Activity:
Output the full listing below exactly; the images stay out.
———
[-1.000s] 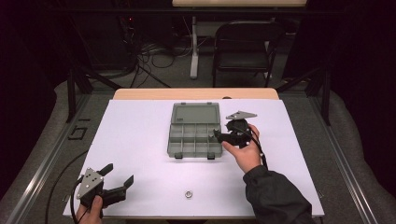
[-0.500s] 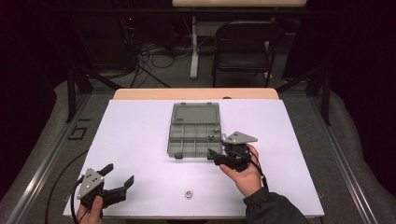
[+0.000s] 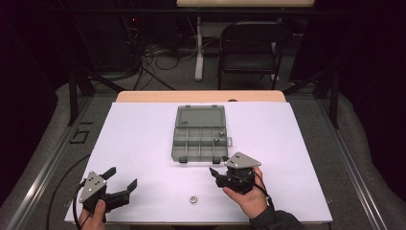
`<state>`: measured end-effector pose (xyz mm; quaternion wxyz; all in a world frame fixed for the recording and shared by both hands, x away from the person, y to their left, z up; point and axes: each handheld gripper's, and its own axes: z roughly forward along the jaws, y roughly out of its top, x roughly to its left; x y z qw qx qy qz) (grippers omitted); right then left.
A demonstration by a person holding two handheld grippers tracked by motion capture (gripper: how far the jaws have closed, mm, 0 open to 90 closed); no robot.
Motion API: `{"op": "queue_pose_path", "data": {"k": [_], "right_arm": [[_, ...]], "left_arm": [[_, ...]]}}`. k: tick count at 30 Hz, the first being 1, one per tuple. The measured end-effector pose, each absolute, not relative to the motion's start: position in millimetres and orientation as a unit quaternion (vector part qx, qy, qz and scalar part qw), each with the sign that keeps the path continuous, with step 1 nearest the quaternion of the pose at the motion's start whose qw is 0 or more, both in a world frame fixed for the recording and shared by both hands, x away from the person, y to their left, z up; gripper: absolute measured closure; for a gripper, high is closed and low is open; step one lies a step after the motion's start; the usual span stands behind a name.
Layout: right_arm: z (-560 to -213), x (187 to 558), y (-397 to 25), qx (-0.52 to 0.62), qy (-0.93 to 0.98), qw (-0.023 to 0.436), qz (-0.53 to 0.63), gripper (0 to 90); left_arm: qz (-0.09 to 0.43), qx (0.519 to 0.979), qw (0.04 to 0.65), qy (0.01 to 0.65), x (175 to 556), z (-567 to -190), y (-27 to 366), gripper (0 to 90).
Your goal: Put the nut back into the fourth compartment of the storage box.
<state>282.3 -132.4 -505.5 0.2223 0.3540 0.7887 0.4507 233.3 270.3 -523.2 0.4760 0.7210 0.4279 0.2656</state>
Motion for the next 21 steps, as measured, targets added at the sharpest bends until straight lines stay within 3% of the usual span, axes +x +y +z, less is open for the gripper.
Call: {"op": "queue_pose_path", "data": {"k": [11, 21], "right_arm": [[-520, 267, -116, 0.331, 0.812, 0.179, 0.446, 42.6], [-528, 260, -95, 0.298, 0.835, 0.145, 0.439, 51.4]], "left_arm": [[0.263, 0.727, 0.476, 0.419, 233, -522, 267, 12.7], [0.265, 0.726, 0.477, 0.418, 230, -522, 269, 12.6]]}}
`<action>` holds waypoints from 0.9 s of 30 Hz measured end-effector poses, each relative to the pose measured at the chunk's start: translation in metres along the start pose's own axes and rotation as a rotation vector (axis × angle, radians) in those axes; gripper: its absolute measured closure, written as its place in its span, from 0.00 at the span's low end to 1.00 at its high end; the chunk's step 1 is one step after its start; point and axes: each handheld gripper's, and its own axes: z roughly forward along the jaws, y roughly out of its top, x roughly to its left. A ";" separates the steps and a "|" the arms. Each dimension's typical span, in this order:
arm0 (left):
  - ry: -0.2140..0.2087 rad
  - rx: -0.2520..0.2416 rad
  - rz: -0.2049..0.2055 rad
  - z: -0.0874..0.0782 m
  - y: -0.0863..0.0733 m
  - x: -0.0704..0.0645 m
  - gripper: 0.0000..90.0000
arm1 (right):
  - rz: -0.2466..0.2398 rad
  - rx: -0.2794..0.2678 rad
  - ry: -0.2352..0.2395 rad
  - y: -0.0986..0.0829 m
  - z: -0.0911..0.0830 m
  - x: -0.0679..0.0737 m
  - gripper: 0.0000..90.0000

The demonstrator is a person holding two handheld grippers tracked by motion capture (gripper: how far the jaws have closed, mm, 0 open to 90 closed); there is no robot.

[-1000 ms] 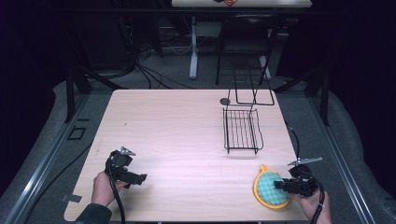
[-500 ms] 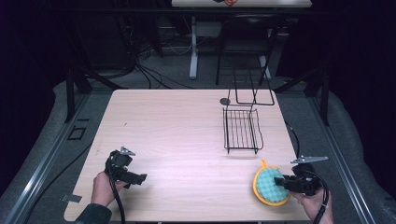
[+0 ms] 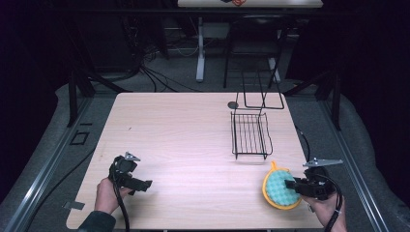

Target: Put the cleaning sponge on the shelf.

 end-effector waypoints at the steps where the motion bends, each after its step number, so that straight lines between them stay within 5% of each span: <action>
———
Your solution:
[-1.000s] 
[-0.500s] 
[+0.000s] 
`<state>`: measured end-effector pose (xyz mm; quaternion wxyz; all in a world frame fixed for the recording and shared by both hands, x away from the person, y to their left, z up; point and axes: each handheld gripper's, and its own axes: z roughly forward along the jaws, y roughly out of its top, x roughly to its left; x y z qw qx qy qz) (grippers omitted); right then left.
A demonstration by a person holding two handheld grippers tracked by motion capture (gripper: how far the jaws have closed, mm, 0 open to 90 closed); no robot.
Motion API: `{"op": "queue_pose_path", "data": {"k": [_], "right_arm": [[_, ...]], "left_arm": [[_, ...]]}}`. k: tick count at 30 Hz, the first being 1, one per tuple. The measured end-effector pose, each absolute, not relative to the motion's start: position in millimetres and orientation as a unit quaternion (vector part qx, qy, qz and scalar part qw), each with the sign that keeps the path continuous, with step 1 nearest the quaternion of the pose at the motion's start whose qw is 0 or more, both in a world frame fixed for the recording and shared by both hands, x away from the person, y to their left, z up; gripper: absolute measured closure; for a gripper, high is closed and low is open; step one lies a step after the motion's start; the usual span stands behind a name.
Layout: right_arm: z (-560 to -213), x (187 to 558), y (-397 to 25), qx (-0.52 to 0.62), qy (-0.93 to 0.98), qw (-0.023 to 0.436), qz (-0.53 to 0.63), gripper (0 to 90); left_arm: qz (-0.09 to 0.43), qx (0.519 to 0.979), qw (0.04 to 0.65), qy (0.01 to 0.65), x (175 to 556), z (-567 to -190), y (-27 to 366), gripper (0 to 90).
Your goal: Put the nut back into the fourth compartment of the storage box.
<state>282.3 -132.4 -505.5 0.2223 0.3540 0.7887 0.4507 233.3 270.3 -523.2 0.4760 0.7210 0.4279 0.2656</state>
Motion for the next 21 steps, as measured, targets added at the sharpest bends until straight lines stay within 3% of the usual span, axes +x +y +z, less is open for the gripper.
Call: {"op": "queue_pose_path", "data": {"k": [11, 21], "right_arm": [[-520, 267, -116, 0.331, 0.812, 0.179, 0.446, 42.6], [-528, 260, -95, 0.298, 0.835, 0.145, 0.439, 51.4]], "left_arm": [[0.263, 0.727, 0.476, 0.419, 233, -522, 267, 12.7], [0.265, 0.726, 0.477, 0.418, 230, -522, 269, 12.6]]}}
`<action>` holds waypoints from 0.9 s of 30 Hz measured end-effector poses, each relative to the pose measured at the chunk's start: translation in metres along the start pose's own axes and rotation as a rotation vector (axis × angle, radians) in those axes; gripper: its absolute measured closure, written as its place in its span, from 0.00 at the span's low end to 1.00 at its high end; the chunk's step 1 is one step after its start; point and axes: each handheld gripper's, and its own axes: z roughly forward along the jaws, y roughly out of its top, x roughly to its left. A ";" separates the steps and a "|" the arms. Each dimension's typical span, in this order:
arm0 (left):
  - ry: -0.2140..0.2087 rad
  - rx: -0.2520..0.2416 rad
  - rz: -0.2049..0.2055 rad
  - z: -0.0874..0.0782 m
  - y: -0.0863..0.0733 m
  - x: -0.0704..0.0645 m
  - gripper: 0.0000..90.0000
arm1 (right):
  - rz: -0.2466..0.2398 rad
  - rx: -0.2794..0.2678 rad
  - ry: -0.2352..0.2395 rad
  - y: -0.0986..0.0829 m
  - z: -0.0911..0.0830 m
  - x: -0.0679..0.0737 m
  - gripper: 0.0000..90.0000

The demonstrator is a person holding two handheld grippers tracked by motion capture (gripper: how far the jaws have closed, mm, 0 open to 90 closed); there is no robot.

[-1000 ms] 
[-500 ms] 
[+0 ms] 

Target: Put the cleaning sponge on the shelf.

 end-effector waypoints at the steps where the motion bends, each after its step number, so that straight lines between them stay within 5% of each span: <action>

The exercise has no further content.